* [THE PROBLEM]: Please set down only the lines below starting with the line with "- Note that" and going on through the line with "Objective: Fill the", verbatim and without pictures.

* [DATA SHOWN]:
[Start of Attachment]
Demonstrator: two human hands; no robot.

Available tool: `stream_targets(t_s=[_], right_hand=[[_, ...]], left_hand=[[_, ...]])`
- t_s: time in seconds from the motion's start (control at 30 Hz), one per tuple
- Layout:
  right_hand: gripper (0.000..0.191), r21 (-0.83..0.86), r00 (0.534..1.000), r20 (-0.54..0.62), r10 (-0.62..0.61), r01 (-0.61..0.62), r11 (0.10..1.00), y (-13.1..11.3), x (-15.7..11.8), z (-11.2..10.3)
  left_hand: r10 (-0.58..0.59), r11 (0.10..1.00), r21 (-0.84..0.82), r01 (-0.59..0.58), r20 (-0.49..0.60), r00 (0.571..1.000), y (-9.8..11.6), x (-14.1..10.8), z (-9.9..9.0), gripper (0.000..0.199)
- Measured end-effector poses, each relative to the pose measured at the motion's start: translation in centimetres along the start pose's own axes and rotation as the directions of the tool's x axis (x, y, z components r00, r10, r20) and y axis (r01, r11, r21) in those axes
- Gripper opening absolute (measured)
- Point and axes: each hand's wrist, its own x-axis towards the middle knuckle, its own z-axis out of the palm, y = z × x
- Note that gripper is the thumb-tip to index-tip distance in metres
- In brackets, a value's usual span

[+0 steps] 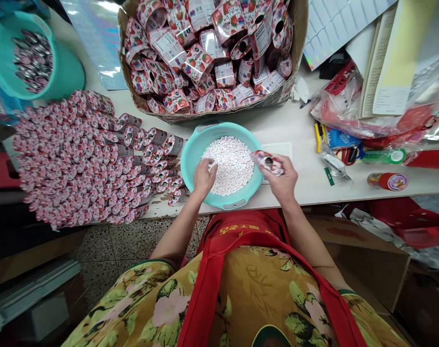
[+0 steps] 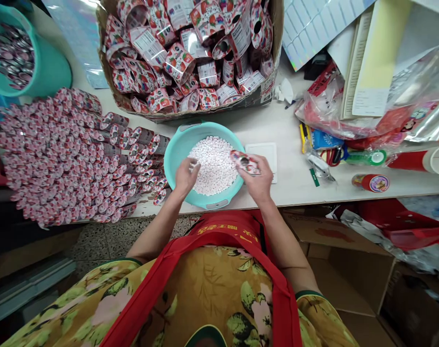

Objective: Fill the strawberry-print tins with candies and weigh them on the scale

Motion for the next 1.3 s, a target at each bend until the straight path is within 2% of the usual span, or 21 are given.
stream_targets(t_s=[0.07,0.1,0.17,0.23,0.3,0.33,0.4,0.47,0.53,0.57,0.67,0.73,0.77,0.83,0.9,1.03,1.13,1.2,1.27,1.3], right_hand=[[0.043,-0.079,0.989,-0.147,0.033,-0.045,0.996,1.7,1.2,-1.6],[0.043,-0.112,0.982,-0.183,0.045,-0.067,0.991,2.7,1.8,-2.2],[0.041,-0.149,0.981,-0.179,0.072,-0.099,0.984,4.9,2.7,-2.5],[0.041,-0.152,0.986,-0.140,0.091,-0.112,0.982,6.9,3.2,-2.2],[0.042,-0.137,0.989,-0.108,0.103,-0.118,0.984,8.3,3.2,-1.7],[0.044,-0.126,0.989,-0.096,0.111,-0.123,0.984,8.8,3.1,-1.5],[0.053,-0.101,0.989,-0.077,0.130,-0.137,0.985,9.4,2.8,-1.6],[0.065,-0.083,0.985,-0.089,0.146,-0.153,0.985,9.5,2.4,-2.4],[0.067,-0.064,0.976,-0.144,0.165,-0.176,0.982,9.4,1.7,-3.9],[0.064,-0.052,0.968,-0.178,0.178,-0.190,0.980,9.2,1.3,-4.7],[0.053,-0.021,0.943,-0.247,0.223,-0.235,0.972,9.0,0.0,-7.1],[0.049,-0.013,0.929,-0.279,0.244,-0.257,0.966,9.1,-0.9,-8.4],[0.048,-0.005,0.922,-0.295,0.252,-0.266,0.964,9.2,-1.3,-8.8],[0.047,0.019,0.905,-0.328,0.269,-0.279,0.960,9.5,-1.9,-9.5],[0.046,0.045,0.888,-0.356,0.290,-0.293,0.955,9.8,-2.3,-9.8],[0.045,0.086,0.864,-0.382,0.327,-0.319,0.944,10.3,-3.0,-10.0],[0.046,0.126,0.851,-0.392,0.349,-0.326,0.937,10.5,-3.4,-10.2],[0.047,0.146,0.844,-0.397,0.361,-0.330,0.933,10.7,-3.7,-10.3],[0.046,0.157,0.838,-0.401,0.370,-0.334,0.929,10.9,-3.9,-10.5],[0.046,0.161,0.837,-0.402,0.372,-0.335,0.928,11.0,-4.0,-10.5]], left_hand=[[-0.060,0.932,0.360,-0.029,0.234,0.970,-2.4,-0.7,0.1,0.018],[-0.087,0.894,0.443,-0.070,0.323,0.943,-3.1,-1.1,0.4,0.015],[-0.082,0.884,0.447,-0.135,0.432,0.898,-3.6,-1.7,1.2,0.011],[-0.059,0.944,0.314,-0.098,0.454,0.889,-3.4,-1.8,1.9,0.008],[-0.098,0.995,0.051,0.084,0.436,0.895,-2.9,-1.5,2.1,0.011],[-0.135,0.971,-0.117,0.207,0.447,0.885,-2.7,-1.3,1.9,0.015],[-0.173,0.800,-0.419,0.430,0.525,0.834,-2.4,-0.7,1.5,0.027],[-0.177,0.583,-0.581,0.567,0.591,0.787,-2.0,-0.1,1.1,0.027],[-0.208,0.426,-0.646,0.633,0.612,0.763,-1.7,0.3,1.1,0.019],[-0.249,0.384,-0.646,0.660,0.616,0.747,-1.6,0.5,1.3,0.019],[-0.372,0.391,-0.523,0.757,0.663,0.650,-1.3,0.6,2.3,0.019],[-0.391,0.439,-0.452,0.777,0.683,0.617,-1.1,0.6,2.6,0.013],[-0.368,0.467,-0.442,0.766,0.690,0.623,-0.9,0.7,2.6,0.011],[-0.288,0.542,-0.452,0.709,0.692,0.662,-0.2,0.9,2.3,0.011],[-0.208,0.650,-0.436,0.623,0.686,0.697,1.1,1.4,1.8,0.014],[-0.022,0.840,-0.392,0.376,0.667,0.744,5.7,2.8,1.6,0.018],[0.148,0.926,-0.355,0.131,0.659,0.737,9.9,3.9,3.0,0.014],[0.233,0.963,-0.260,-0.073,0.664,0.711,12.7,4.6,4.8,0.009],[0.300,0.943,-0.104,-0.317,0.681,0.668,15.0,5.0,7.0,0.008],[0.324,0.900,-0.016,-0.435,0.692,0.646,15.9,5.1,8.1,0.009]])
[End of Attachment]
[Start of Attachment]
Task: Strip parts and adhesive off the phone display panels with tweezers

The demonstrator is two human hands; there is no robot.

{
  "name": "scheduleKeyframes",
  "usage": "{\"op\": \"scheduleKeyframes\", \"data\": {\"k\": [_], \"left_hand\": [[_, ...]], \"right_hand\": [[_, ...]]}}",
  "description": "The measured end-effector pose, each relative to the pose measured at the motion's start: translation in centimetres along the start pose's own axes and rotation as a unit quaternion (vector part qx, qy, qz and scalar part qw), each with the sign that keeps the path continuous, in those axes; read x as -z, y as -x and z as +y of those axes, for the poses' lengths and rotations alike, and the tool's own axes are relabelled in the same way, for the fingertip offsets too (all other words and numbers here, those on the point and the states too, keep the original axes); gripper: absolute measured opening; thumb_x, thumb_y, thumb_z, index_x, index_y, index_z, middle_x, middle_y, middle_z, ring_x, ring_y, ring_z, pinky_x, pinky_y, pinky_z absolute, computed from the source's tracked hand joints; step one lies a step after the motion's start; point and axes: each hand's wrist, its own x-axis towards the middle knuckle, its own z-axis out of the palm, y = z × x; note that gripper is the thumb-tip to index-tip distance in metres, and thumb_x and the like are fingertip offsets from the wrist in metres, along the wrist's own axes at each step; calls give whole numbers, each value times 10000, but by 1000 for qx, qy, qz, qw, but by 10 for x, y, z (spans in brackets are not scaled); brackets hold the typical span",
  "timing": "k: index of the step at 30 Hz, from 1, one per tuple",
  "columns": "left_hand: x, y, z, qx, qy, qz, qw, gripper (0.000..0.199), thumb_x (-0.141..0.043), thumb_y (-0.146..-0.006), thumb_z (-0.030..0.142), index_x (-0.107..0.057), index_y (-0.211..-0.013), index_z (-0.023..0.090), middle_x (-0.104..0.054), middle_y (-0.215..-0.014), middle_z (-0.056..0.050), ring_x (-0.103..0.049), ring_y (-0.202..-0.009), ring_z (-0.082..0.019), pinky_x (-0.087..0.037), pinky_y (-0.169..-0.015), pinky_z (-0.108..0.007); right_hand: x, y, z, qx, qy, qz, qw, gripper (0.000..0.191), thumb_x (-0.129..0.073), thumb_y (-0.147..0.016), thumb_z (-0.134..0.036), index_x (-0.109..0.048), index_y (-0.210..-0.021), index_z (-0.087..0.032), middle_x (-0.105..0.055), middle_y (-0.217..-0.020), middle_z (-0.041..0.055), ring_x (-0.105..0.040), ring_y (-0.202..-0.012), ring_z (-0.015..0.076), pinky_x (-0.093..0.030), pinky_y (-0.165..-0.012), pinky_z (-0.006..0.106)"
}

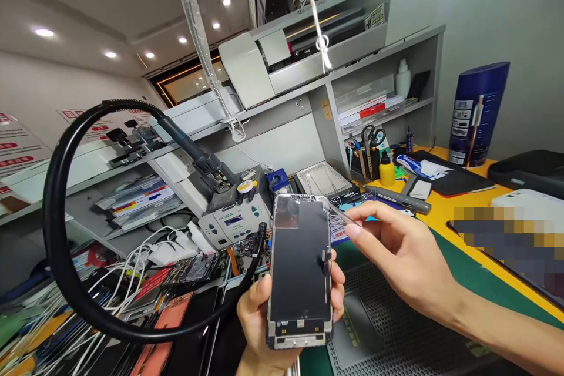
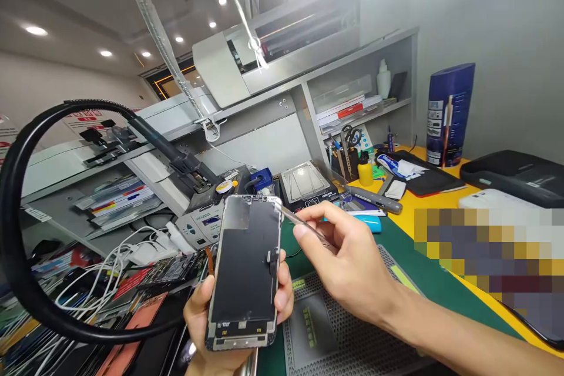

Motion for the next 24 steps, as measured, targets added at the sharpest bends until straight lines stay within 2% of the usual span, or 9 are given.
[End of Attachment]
* [RESULT]:
- Note that gripper is the thumb-tip to index-tip distance in metres
- In brackets, a value's usual span

[+0 steps] 
[+0 steps] 

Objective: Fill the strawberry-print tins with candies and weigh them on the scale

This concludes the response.